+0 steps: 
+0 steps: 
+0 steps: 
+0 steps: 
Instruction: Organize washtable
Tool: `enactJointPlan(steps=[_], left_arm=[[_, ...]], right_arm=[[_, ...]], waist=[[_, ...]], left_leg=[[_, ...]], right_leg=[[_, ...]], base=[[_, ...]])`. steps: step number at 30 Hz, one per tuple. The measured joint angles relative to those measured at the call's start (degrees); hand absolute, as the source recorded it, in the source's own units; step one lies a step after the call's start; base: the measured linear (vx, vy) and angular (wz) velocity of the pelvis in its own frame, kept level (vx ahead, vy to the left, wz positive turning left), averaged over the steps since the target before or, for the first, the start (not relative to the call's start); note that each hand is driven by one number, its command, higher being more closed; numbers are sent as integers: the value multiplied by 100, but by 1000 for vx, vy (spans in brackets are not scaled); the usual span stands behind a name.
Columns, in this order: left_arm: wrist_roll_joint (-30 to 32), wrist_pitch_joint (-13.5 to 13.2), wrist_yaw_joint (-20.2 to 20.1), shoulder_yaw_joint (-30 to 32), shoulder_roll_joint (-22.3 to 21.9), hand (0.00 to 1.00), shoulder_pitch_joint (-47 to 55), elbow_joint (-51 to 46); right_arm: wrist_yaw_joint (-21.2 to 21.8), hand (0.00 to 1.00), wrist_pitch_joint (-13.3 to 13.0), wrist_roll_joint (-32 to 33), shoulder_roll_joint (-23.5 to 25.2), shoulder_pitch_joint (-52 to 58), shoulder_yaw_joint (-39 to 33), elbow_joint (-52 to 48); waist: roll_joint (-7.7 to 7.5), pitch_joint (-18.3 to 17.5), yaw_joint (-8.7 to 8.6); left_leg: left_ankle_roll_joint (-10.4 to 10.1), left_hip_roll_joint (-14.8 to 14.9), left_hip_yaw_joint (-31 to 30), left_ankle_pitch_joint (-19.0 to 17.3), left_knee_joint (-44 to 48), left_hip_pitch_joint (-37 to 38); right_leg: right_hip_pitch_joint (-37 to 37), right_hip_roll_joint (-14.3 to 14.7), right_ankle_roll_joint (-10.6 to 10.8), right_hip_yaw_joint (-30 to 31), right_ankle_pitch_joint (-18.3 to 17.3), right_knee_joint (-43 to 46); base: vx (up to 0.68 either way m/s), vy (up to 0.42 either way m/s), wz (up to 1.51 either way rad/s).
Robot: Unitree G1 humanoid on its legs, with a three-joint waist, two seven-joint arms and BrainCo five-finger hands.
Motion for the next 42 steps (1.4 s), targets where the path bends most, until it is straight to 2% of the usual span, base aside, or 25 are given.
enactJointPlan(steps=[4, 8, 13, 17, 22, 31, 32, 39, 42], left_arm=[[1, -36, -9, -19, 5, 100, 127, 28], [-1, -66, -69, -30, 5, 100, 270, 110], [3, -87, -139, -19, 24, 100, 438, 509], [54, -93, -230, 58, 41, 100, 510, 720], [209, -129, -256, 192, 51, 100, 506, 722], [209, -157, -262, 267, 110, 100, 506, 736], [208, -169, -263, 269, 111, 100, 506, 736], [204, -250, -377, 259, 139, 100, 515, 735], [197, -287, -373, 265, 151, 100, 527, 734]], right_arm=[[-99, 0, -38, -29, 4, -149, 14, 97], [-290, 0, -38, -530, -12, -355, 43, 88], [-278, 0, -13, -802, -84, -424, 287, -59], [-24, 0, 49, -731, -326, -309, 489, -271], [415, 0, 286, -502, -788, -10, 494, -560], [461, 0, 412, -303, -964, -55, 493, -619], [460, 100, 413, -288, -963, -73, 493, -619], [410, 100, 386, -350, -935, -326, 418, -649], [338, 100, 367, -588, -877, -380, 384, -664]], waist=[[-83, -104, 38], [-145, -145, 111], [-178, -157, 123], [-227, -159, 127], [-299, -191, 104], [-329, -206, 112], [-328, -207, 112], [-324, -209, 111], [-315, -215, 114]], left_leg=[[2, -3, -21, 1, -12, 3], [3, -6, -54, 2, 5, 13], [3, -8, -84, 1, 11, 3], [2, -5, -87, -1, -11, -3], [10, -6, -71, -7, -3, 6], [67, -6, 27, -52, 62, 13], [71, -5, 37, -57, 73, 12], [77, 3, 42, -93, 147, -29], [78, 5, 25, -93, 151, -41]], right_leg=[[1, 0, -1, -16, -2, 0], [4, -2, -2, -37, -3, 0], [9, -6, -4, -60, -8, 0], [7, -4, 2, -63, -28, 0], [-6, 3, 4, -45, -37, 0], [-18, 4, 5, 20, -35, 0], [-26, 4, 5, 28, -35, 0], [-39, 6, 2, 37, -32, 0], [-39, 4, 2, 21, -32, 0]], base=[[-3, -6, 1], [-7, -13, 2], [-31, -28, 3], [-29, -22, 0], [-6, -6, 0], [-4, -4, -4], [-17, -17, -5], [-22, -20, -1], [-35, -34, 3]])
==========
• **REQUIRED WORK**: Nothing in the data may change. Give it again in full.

• **RESPONSE TO THIS TASK**:
+0 steps: 
+0 steps: 
+0 steps: 
+0 steps: 
Instruction: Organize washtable
Tool: `enactJointPlan(steps=[_], left_arm=[[_, ...]], right_arm=[[_, ...]], waist=[[_, ...]], left_leg=[[_, ...]], right_leg=[[_, ...]], base=[[_, ...]])`. steps: step number at 30 Hz, one per tuple. The measured joint angles relative to those measured at the call's start (degrees); hand absolute, as the source recorded it, in the source's own units; step one lies a step after the call's start; base: the measured linear (vx, vy) and angular (wz) velocity of the pelvis in its own frame, kept level (vx ahead, vy to the left, wz positive turning left), averaged over the steps since the target before or, for the first, the start (not relative to the call's start); note that each hand is driven by one number, its command, higher being more closed; numbers are sent as integers: the value multiplied by 100, but by 1000 for vx, vy (spans in brackets are not scaled); the usual span stands behind a name.
Columns, in this order: left_arm: wrist_roll_joint (-30 to 32), wrist_pitch_joint (-13.5 to 13.2), wrist_yaw_joint (-20.2 to 20.1), shoulder_yaw_joint (-30 to 32), shoulder_roll_joint (-22.3 to 21.9), hand (0.00 to 1.00), shoulder_pitch_joint (-47 to 55), elbow_joint (-51 to 46); right_arm: wrist_yaw_joint (-21.2 to 21.8), hand (0.00 to 1.00), wrist_pitch_joint (-13.3 to 13.0), wrist_roll_joint (-32 to 33), shoulder_roll_joint (-23.5 to 25.2), shoulder_pitch_joint (-52 to 58), shoulder_yaw_joint (-39 to 33), elbow_joint (-52 to 48); waist: roll_joint (-7.7 to 7.5), pitch_joint (-18.3 to 17.5), yaw_joint (-8.7 to 8.6); left_leg: left_ankle_roll_joint (-10.4 to 10.1), left_hip_roll_joint (-14.8 to 14.9), left_hip_yaw_joint (-31 to 30), left_ankle_pitch_joint (-19.0 to 17.3), left_knee_joint (-44 to 48), left_hip_pitch_joint (-37 to 38); right_leg: right_hip_pitch_joint (-37 to 37), right_hip_roll_joint (-14.3 to 14.7), right_ankle_roll_joint (-10.6 to 10.8), right_hip_yaw_joint (-30 to 31), right_ankle_pitch_joint (-18.3 to 17.3), right_knee_joint (-43 to 46); base: vx (up to 0.68 either way m/s), vy (up to 0.42 either way m/s), wz (up to 1.51 either way rad/s).
Robot: Unitree G1 humanoid on its legs, with a three-joint waist, two seven-joint arms and BrainCo five-finger hands.
Motion for the next 42 steps (1.4 s), targets where the path bends most, until it is straight to 2% of the usual span, base aside, or 25 are given.
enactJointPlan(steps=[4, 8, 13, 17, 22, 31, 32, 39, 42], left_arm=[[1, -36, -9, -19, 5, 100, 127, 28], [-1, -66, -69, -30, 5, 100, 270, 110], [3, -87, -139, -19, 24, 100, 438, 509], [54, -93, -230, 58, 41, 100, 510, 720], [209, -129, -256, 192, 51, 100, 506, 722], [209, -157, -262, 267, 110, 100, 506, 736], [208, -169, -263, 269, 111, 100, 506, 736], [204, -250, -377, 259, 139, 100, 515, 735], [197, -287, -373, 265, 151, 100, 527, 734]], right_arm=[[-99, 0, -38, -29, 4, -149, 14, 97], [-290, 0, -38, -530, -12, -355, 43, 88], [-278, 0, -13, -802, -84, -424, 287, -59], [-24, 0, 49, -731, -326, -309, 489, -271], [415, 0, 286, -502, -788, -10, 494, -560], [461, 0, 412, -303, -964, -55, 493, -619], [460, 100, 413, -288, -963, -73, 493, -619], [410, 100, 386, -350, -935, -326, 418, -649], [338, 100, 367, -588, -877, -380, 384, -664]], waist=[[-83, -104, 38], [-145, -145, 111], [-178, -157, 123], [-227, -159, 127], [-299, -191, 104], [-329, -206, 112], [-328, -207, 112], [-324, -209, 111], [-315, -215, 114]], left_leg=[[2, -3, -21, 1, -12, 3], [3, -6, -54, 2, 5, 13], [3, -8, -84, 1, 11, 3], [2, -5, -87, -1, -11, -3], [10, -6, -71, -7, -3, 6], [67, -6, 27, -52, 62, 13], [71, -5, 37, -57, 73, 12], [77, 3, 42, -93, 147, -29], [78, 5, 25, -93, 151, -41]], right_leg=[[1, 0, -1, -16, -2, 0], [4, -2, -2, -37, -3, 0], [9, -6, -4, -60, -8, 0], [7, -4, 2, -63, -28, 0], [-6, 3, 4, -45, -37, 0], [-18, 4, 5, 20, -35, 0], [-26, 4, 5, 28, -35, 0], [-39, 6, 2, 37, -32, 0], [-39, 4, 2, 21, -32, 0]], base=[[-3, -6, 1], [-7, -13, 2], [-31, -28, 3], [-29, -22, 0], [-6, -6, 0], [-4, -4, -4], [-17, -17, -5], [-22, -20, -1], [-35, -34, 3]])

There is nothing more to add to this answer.